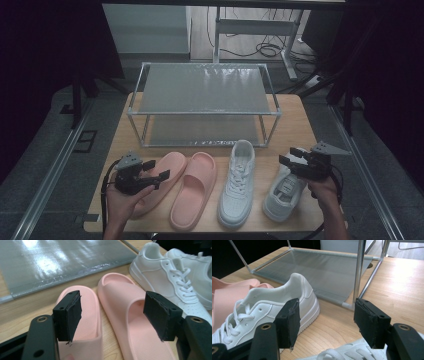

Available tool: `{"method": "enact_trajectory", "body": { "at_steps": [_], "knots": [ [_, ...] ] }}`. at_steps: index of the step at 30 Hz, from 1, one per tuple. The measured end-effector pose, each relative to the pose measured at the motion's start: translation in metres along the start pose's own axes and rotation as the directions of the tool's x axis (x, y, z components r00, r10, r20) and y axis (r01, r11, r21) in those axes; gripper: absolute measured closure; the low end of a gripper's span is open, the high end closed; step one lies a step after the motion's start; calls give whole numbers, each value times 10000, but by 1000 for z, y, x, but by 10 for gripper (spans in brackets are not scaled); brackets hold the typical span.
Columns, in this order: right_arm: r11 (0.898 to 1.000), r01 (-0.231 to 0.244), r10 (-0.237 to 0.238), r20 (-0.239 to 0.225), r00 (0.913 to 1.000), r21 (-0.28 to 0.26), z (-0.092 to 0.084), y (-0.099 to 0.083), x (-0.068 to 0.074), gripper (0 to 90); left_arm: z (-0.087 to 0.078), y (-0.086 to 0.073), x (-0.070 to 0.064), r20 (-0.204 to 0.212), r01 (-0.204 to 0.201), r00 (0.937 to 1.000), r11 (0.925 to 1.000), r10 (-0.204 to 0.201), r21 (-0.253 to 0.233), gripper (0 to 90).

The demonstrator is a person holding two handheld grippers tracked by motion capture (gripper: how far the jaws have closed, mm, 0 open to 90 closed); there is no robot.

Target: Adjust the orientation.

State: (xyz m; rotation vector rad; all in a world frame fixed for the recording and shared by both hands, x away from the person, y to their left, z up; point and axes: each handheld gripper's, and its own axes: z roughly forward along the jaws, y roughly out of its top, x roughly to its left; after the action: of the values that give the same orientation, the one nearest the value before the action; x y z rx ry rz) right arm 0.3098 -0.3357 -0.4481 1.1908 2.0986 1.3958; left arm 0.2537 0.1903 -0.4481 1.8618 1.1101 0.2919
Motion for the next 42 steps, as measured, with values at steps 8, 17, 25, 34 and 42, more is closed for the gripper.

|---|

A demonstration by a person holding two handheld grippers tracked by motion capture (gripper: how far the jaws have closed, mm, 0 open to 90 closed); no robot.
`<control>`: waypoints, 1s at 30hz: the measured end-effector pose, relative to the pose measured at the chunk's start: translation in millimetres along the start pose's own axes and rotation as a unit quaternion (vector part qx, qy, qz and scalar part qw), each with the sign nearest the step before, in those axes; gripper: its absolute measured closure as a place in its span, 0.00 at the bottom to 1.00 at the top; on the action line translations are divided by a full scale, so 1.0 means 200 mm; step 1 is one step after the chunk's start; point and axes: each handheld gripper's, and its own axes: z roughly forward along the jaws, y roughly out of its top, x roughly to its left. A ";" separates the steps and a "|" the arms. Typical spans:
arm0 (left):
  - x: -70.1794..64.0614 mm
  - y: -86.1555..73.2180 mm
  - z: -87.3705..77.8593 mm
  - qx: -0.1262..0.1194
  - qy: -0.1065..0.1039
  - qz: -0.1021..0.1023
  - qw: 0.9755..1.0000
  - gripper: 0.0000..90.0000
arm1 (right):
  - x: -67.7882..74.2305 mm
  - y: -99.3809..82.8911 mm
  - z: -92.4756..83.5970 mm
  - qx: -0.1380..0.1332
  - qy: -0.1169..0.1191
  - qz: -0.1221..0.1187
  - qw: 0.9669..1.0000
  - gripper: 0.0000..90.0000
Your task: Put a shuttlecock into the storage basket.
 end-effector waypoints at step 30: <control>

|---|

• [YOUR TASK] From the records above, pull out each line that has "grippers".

• [RESPONSE TO THE EXERCISE]
The demonstrator is a person holding two handheld grippers tracked by motion capture (gripper: how far the jaws have closed, mm, 0 open to 90 closed); there is no robot.
A demonstration by a person holding two handheld grippers tracked by motion capture (gripper: how far the jaws have closed, mm, 0 open to 90 closed); no robot.

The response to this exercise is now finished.